*AIM OF THE EXERCISE*:
Only the lines from the one holding "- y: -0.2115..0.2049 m" to the final line of the material below belong in the answer, transcribed exactly.

*AVAILABLE DATA*:
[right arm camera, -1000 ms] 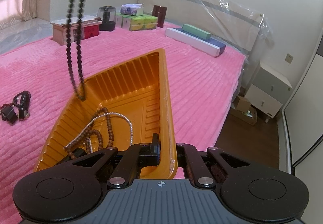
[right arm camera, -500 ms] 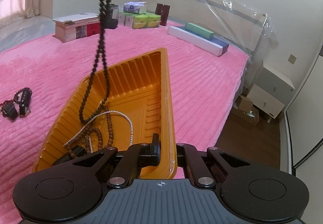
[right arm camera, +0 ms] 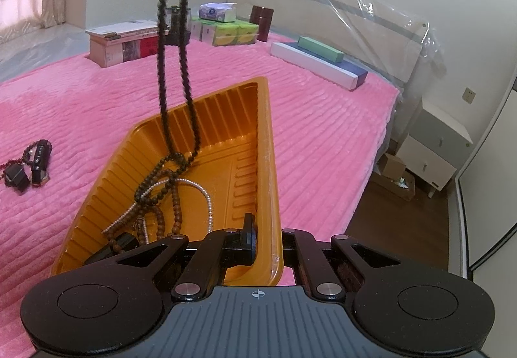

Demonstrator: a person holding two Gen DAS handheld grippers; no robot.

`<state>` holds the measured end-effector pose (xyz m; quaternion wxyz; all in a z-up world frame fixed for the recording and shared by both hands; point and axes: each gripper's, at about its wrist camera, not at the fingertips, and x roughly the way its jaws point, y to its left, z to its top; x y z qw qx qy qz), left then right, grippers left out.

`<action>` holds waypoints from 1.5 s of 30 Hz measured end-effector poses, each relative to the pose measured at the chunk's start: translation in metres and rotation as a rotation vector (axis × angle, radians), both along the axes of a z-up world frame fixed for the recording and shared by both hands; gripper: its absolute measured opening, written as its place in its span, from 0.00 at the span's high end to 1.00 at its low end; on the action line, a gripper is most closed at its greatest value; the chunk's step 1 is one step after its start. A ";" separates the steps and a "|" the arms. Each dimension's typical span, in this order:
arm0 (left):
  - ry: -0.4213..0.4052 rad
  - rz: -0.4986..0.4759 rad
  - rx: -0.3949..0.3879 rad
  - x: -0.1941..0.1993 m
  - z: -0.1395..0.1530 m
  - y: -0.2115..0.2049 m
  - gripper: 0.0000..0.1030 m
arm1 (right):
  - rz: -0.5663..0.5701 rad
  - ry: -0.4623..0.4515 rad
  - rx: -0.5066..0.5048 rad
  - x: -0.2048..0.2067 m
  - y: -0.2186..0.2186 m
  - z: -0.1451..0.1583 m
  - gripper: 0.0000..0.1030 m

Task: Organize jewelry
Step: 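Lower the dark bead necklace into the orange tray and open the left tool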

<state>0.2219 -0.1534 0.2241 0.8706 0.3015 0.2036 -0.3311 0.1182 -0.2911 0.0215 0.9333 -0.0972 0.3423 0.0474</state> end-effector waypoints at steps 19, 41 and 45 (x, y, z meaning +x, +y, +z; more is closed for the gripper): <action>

*ANSWER TO THE EXERCISE*:
  - y: -0.2115..0.2049 m
  - gripper: 0.0000..0.1030 m
arm1 (right):
  - rz: -0.5663..0.5701 rad
  - ry: -0.4623..0.4515 rad
  - rx: -0.5066..0.5048 rad
  - x: -0.2048..0.2067 m
  - y: -0.2186..0.2186 m
  - z: -0.1451..0.1583 m
  - gripper: 0.0000..0.1030 m

Task: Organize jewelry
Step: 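Lower the dark bead necklace into the orange tray and open the left tool
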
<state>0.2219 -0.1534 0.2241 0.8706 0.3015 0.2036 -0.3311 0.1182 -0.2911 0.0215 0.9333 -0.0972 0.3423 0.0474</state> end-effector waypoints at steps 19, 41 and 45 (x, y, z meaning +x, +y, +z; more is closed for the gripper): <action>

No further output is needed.